◆ What you should do ◆
Scan the entries below for the word "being". Copy out every line in which it occurs.

◆ The data ◆
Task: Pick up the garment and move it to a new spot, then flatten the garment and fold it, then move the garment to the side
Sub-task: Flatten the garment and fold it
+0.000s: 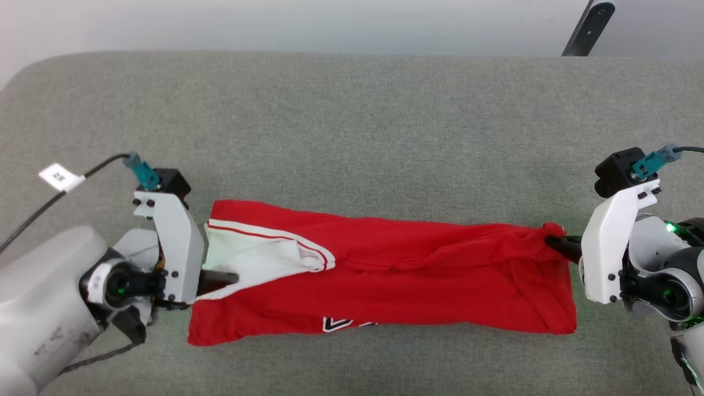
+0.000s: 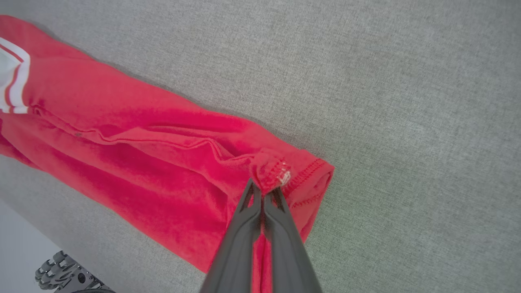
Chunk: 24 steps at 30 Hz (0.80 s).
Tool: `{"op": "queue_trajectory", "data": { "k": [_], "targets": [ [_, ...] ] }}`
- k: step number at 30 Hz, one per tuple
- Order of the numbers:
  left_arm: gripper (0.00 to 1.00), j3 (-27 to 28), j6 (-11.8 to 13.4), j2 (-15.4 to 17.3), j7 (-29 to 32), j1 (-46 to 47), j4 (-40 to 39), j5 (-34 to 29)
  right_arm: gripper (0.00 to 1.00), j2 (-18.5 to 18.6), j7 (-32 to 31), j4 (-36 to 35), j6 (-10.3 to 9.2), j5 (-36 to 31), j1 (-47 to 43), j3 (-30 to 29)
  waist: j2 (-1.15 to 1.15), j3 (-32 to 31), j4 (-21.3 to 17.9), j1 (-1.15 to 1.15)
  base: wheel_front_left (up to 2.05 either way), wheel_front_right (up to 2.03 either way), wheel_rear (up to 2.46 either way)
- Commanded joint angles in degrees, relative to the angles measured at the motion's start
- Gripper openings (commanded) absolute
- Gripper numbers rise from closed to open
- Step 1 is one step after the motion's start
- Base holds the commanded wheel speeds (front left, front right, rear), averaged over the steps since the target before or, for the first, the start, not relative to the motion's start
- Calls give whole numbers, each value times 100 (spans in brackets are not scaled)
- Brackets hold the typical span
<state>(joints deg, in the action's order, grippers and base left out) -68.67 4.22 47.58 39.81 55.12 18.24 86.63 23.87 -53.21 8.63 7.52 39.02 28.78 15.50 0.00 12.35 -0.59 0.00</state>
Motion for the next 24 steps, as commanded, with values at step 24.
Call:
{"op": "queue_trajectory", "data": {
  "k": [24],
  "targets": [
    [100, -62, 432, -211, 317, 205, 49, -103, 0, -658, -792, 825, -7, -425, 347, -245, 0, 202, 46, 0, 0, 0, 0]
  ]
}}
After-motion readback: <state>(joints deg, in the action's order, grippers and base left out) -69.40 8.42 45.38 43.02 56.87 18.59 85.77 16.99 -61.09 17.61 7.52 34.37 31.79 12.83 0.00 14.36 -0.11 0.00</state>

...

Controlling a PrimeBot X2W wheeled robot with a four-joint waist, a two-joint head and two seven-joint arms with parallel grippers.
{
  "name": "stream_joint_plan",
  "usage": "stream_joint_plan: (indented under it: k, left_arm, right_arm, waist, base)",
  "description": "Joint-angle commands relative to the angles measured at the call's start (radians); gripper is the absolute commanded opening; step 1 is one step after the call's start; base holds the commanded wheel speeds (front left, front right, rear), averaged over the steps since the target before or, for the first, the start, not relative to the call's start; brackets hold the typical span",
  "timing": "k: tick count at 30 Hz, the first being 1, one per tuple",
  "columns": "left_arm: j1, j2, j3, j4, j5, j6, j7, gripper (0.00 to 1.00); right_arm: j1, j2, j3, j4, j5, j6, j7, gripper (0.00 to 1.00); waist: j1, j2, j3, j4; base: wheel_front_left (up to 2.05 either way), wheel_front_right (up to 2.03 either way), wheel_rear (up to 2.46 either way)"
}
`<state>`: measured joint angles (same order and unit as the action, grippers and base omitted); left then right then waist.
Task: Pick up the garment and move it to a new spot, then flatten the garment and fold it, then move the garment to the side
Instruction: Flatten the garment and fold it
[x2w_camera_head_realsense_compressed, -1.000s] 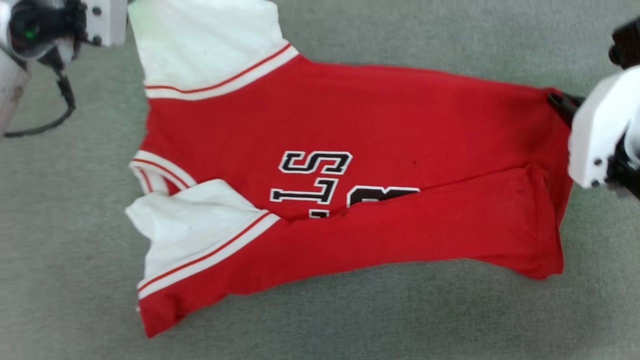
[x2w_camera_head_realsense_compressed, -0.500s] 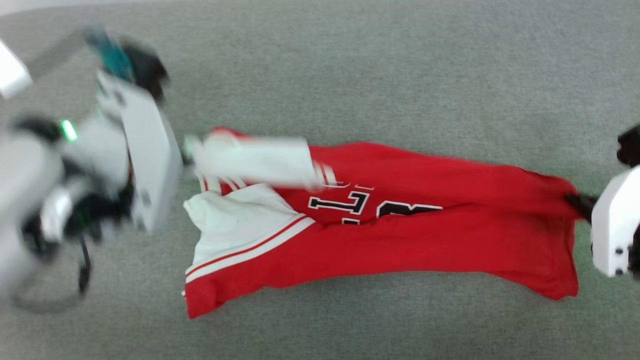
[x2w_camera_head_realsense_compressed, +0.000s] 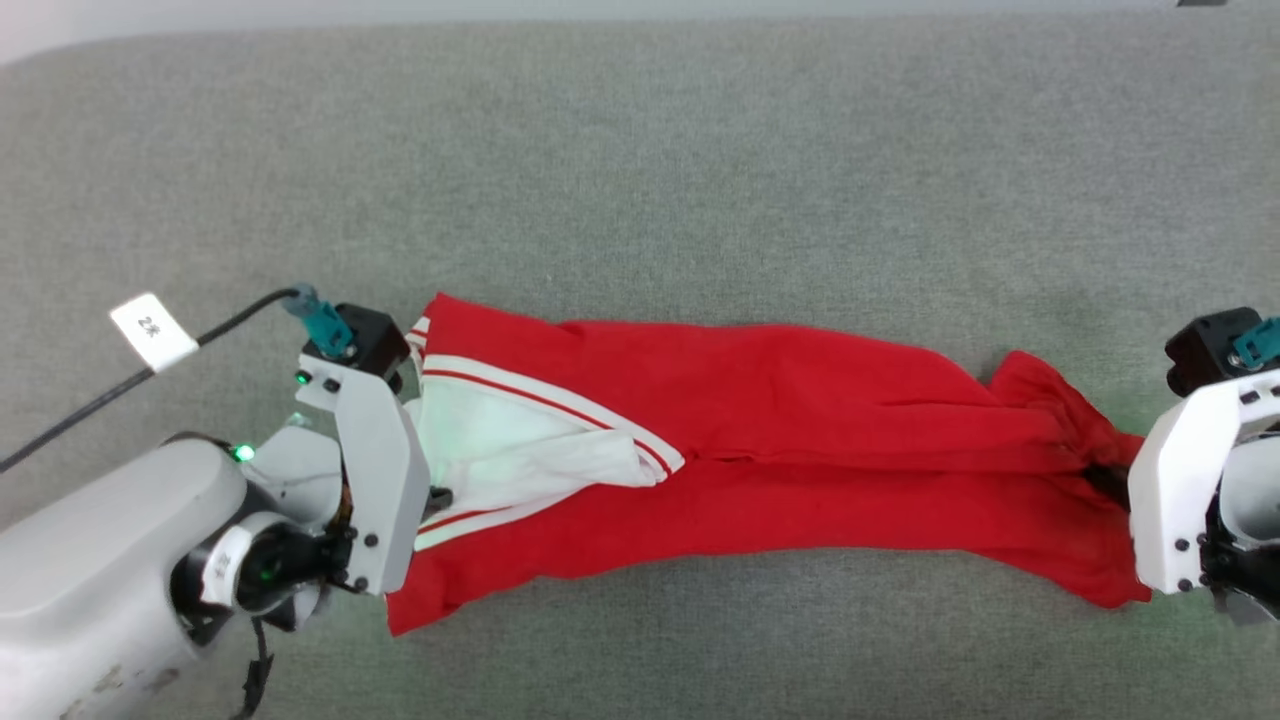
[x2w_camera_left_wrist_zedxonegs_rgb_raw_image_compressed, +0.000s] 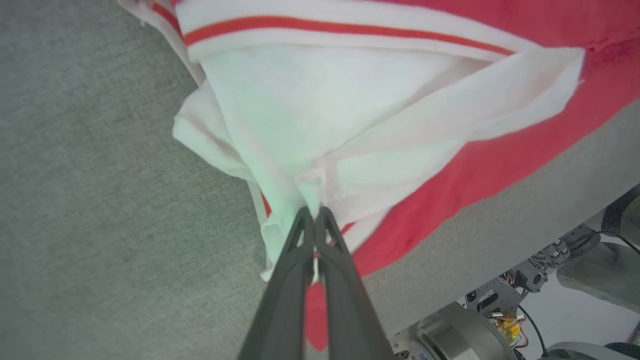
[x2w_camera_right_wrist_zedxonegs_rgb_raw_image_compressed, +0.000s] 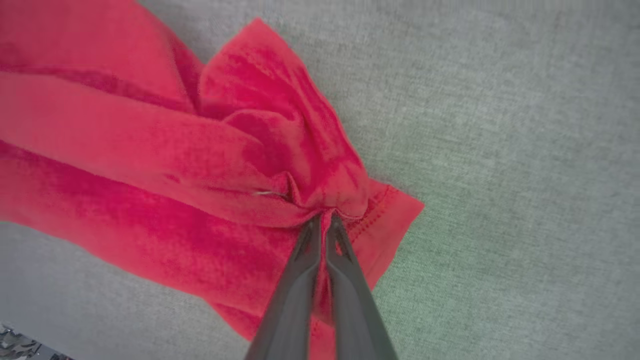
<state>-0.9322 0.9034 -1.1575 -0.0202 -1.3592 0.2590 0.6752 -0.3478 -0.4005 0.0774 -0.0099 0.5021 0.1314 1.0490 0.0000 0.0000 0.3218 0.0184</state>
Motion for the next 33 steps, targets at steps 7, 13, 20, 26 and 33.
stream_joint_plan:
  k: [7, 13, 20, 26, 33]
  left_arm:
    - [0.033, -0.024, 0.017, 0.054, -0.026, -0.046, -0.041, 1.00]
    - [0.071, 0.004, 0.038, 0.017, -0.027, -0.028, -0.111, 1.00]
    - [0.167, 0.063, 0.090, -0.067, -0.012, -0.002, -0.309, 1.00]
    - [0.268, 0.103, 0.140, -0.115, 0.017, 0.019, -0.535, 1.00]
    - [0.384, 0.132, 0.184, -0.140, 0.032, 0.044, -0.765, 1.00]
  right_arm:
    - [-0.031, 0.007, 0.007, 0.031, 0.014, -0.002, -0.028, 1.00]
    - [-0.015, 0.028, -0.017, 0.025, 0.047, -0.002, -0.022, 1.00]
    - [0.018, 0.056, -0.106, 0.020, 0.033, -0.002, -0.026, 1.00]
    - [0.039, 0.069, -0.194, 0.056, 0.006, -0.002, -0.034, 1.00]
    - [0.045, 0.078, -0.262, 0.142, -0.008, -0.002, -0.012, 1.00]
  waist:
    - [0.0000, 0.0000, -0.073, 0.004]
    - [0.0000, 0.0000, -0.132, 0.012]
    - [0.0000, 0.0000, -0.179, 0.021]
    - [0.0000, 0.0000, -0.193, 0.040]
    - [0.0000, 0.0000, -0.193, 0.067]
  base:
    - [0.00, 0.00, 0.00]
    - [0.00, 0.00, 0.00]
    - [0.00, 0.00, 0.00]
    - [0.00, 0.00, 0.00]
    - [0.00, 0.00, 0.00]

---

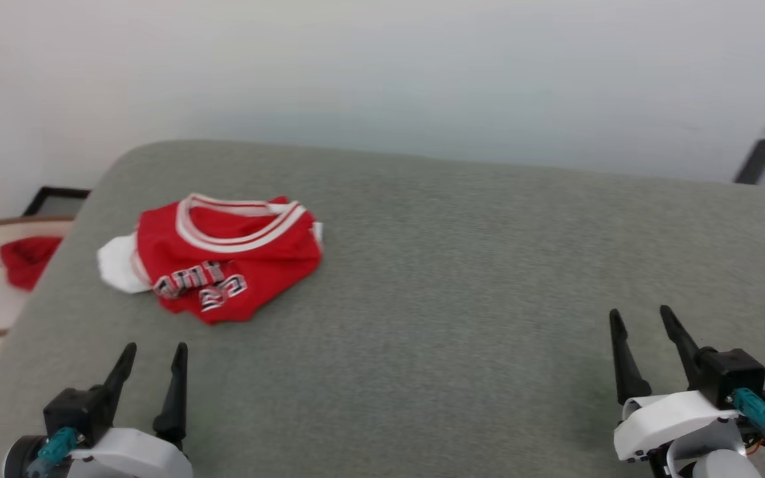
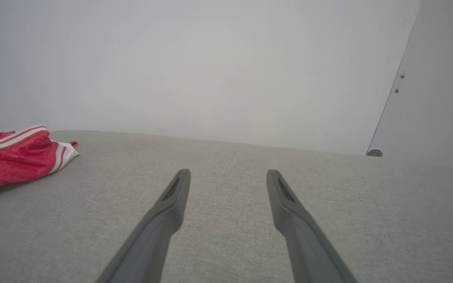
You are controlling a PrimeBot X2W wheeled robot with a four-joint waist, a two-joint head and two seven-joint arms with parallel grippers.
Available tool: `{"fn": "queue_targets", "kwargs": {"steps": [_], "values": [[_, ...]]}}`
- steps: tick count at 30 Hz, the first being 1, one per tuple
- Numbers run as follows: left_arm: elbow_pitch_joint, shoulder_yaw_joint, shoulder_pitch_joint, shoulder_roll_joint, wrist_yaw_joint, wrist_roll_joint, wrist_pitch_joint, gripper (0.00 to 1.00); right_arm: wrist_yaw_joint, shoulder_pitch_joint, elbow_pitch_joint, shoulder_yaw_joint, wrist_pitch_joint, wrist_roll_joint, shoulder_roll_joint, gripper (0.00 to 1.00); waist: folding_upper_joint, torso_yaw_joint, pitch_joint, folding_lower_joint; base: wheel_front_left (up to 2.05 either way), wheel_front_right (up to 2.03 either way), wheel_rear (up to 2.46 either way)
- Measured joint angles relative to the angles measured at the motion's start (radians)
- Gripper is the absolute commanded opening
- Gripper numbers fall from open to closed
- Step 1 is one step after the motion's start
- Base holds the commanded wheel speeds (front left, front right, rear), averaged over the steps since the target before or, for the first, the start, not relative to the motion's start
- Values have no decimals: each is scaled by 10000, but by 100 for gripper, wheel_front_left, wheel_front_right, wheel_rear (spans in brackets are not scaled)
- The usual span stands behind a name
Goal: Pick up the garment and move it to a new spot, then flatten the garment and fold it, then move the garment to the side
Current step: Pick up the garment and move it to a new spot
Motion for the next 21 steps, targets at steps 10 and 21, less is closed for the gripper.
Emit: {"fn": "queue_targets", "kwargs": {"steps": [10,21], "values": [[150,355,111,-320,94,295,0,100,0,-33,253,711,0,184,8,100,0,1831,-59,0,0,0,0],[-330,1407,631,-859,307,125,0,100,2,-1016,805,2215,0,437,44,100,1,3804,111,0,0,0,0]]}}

◆ Answer space ◆
  "timing": "k: tick count at 30 Hz, the first being 1, one per tuple",
- steps: tick count at 30 Hz, the first being 1, one per tuple

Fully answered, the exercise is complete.